=== Goal of the exercise ===
The records below are to be reproduced exactly, with every picture left out.

=== Entries supplied ===
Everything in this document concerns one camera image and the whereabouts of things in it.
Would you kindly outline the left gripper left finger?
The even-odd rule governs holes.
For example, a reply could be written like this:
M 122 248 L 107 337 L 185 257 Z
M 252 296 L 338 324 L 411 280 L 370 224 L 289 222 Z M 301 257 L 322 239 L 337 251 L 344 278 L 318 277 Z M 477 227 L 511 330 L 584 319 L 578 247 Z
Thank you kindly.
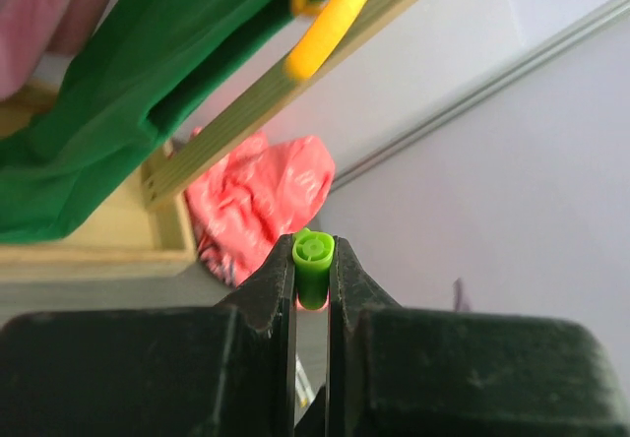
M 289 436 L 293 241 L 218 304 L 22 314 L 1 330 L 5 436 Z

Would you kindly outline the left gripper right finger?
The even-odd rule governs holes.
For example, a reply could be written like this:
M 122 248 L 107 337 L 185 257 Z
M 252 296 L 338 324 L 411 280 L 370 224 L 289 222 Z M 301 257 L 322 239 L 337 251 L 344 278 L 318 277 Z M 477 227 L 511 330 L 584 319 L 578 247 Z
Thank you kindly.
M 406 308 L 336 241 L 331 436 L 625 436 L 629 405 L 580 324 Z

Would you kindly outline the green marker cap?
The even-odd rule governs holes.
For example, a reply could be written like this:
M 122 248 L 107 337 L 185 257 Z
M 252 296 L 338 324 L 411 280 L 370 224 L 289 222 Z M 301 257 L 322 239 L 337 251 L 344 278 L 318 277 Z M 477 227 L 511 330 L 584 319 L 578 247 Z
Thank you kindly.
M 328 301 L 335 246 L 334 237 L 325 232 L 303 228 L 293 235 L 291 256 L 297 301 L 305 310 L 320 310 Z

=== Answer to the exercise ===
Everything in this document concerns one camera image and the whereabouts of things in it.
Would you kindly outline the left gripper left finger?
The even-odd rule governs holes.
For example, a reply could be written like this:
M 122 248 L 107 337 L 185 257 Z
M 252 296 L 338 324 L 411 280 L 370 224 L 289 222 Z M 301 257 L 322 239 L 337 251 L 344 278 L 318 277 Z M 477 227 L 511 330 L 584 319 L 578 247 Z
Thank you kindly.
M 289 436 L 293 241 L 218 304 L 22 314 L 1 330 L 5 436 Z

Would you kindly outline the left gripper right finger?
The even-odd rule governs holes.
For example, a reply could be written like this:
M 122 248 L 107 337 L 185 257 Z
M 252 296 L 338 324 L 411 280 L 370 224 L 289 222 Z M 301 257 L 322 239 L 337 251 L 344 278 L 318 277 Z M 477 227 L 511 330 L 584 319 L 578 247 Z
Thank you kindly.
M 406 308 L 336 241 L 331 436 L 625 436 L 629 405 L 580 324 Z

Would you kindly outline the green marker cap?
The even-odd rule governs holes.
For example, a reply could be written like this:
M 122 248 L 107 337 L 185 257 Z
M 252 296 L 338 324 L 411 280 L 370 224 L 289 222 Z M 301 257 L 322 239 L 337 251 L 344 278 L 318 277 Z M 477 227 L 511 330 L 584 319 L 578 247 Z
Thank you kindly.
M 328 301 L 335 246 L 334 237 L 325 232 L 303 228 L 293 235 L 291 256 L 297 301 L 305 310 L 320 310 Z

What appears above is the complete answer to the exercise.